In late September, the Food and Drug Administration (FDA) approved a new drug, Descovy, for the prevention of infection with HIV. It's only the second drug to have been approved in that category. The first one was Truvada which is widely used. But the FDA's approval of Descovy comes with strings attached:
The first, Truvada, has become a mainstay of government efforts to turn back the H.I.V. epidemic. But the F.D.A. approved Descovy for use only in men and transgender women, because its maker, Gilead Sciences, tested it only in those groups.

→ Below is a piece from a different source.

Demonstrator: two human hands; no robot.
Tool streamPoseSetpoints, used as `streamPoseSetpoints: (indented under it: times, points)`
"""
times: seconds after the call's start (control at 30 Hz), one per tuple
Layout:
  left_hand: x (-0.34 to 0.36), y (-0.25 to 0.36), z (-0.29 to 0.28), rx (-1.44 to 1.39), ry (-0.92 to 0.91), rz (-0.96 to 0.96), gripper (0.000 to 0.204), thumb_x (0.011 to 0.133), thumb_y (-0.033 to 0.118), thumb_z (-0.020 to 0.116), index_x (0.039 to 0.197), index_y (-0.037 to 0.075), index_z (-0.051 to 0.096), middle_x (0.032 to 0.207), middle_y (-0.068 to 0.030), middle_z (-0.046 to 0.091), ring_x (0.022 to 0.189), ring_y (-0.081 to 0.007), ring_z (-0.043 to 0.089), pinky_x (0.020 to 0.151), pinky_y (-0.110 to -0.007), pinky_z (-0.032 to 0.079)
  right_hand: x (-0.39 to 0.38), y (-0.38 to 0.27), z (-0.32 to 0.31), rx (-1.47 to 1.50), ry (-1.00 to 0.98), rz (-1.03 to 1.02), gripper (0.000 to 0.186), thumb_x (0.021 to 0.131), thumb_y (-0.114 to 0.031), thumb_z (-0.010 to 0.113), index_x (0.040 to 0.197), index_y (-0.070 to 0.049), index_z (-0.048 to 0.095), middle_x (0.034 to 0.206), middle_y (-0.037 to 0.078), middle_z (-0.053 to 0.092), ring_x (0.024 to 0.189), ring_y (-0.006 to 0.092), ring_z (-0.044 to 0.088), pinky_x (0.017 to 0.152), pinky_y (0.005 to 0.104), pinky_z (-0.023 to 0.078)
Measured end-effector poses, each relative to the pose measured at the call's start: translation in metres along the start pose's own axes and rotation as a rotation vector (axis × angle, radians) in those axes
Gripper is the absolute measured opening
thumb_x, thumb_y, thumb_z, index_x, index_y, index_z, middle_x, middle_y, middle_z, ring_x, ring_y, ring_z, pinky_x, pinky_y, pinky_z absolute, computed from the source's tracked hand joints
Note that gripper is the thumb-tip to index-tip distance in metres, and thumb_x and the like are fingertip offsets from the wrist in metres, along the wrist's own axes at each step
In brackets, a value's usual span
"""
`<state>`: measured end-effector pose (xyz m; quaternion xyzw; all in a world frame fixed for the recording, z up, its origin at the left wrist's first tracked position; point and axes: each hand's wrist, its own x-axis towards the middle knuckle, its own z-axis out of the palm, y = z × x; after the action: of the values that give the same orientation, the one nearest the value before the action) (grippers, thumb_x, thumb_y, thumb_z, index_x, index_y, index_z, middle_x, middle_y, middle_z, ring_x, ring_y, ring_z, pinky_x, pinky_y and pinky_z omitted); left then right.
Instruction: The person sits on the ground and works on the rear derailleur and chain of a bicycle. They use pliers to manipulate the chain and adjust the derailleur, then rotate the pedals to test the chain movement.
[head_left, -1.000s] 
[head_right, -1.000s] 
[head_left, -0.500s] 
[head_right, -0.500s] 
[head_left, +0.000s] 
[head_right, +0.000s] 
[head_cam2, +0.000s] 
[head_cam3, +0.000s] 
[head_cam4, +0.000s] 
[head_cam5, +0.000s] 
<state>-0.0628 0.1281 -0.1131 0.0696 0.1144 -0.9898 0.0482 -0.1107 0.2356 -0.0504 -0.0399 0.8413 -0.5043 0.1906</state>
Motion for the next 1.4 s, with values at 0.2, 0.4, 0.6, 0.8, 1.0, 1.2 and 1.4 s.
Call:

The approval explicitly excludes women, and does not outline a plan for making the drug available to them. Some activists and scientists said the approval sets a dangerous precedent by allowing companies to dodge the expensive trials needed to test medicines in women.
Such an exclusion of women “should be unacceptable in these days and times,” said Dr. Rochelle Walensky, chief of infectious diseases at Massachusetts General Hospital.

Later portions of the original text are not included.